Blitz dei giudici sul voto: Netanyahu incriminato a 40 giorni dalle elezioni

Il procuratore contesterà tre casi di corruzione. Replica del premier: "Non vogliono che io vinca"

Blitz dei giudici sul voto: Netanyahu incriminato a 40 giorni dalle elezioni

Gerusalemme - Israele è scossa e ferita: ieri l'Avvocatura dello Stato, il pubblico ministero Avichai Mandelblit con 57 pagine di accuse e dopo due anni e messo di indagini, ha suggerito di incriminare il primo ministro Benjamin Netanyahu per corruzione e frode, mettendo così in discussione non solo un grande protagonista, perno della politica israeliana a casa e nel mondo, ma palesemente influenzando pesantemente anche il risultato delle prossime elezioni che si terranno il 9 di aprile. Ormai che la macchina giudiziaria è stata avviata, è del tutto realistico pensare che la preminenza del Likud subirà uno shock: si prevede già un calo di quattro seggi, e quindi un pareggio con la forza antagonista «Blu e bianco»: non sorprende che i tempi della scelta di Mandelblit facciano parlare di un putsch politico. Nel frattempo, l'ex capo dell'esercito, il tenente generale Benjamin «Benny» Gantz e leader del partito Resilienza per Israele chiede le dimissioni del premier.

Il brivido della situazione, l'imbarazzo di un Paese che per la seconda volta vede un suo primo ministro impolverato e ferito (anche se Ehud Olmert era accusato di ben altri crimini) è accompagnata anche da evidenti espressioni di soddisfazione, anzi, di gioia, di un largo schieramento di detrattori soprattutto nel mondo dell'informazione, quasi tutto ostile al primo ministro.

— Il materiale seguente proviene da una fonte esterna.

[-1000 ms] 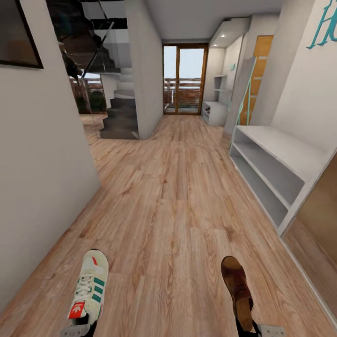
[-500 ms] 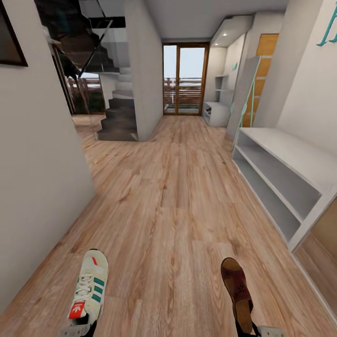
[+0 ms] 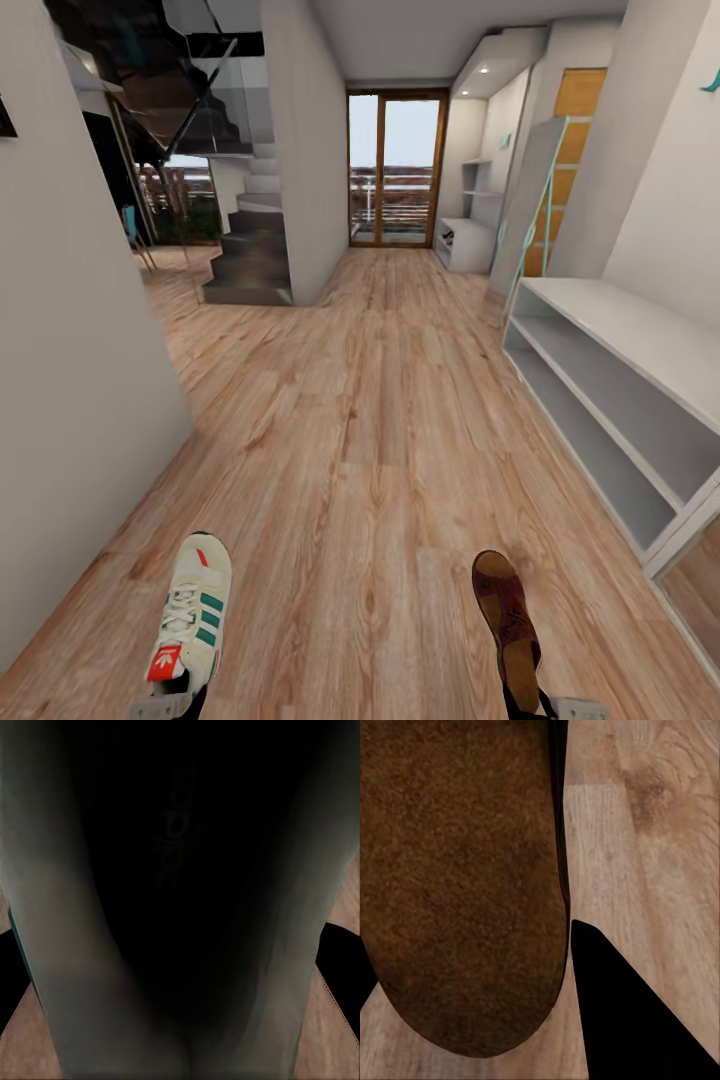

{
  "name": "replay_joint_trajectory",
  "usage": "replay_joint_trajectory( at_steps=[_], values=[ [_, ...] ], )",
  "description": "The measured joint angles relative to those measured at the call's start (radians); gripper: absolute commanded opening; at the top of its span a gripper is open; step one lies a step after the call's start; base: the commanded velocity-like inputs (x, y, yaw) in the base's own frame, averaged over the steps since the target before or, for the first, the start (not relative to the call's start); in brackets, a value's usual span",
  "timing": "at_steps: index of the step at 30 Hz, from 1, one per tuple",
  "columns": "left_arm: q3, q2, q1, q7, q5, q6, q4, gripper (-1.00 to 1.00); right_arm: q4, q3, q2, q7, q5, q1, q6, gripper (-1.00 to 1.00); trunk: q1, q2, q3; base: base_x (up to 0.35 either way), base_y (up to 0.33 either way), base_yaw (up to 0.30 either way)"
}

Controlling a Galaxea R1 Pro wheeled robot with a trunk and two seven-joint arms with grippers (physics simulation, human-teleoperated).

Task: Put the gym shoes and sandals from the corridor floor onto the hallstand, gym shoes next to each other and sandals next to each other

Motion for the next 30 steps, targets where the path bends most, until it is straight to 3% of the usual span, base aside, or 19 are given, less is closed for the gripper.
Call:
replay_joint_trajectory(
  at_steps=[30],
  values=[
    [0.001, 0.000, 0.000, 0.000, 0.000, 0.000, 0.000, -1.00, 0.001, 0.000, 0.000, 0.000, 0.000, 0.000, 0.000, -1.00, 0.000, 0.000, 0.000, 0.340, 0.000, 0.000]
  ],
)
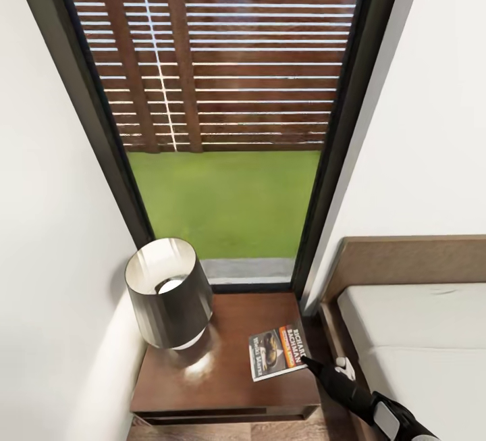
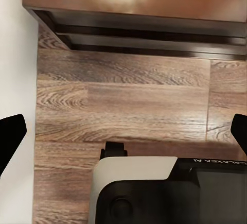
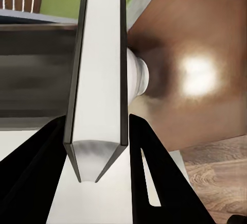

Netanyahu ha affrontato la dura realtà appena rientrato da un incontro con Putin, dopo una notte insonne sull'aereo che lo riportava a casa: aveva ottenuto dalla Russia un silenzio-assenso sull'assoluta determinazione a combattere la presenza iraniana in Siria. Ha cercato di sottoporre alla Corte Suprema la possibilità di rimandare la pubblicità della decisione al dopo elezioni: senza successo.

Così ora le accuse riguardano tre casi: nel caso 1000, Bibi è accusato di aver ricevuto troppi regali in champagne e sigari, fino a decine di migliaia di dollari in doni, e di avere forse in cambio favorito il donatore. Ma più di una telefonata per favorire la concessione di un visto americano, non sembra apparire come moneta di scambio. Negli altri due, i casi 2000 e 4000, è accusato di aver promosso una legge di finanziamento della compagnia di comunicazione Bezec mentre spingeva a una copertura più favorevole da parte della sua testata Walla. Ma Bibi ha sempre detto che non c'è stata né copertura favorevole né finanziamenti: «Contro di me una caccia alle streghe, non vogliono che vinca», la replica del premier. Le accuse sono ormai dettagliatissime quanto a eventi, incontri, ricevute ma non c'è prova, sembra, che qui ci sia un caso di corruzione, e il timore è che si voglia ridurre all'angolo un primo ministro che è riuscito a contenere il rischio Iran rovesciando la situazione, che ha ormai ottimi rapporti col mondo arabo sunnita e gran parte del globo, che ha portato economia e tecnologia ai primi posti nel mondo. Proprio a 40 giorni dalle elezioni mentre, prima che la richiesta di Mandelblit sia accolta, devono passare mesi.

Intanto Israele ha un nuovo anche se consueto guaio: il solito Consiglio per i Diritti Umani dell'Onu, che gli Usa hanno lasciato proprio per il suo inveterato odio contro Israele (negli ultimi 12 anni fra le 311 risoluzioni specifiche 76 sono

contro Israele, e solo 27 accusano la Siria) ha comunicato i risultati di una cosiddetta indagine: una commissione composta da noti funzionari antisraeliani indaga per sapere se Israele abbia commesso crimini di guerra a Gaza.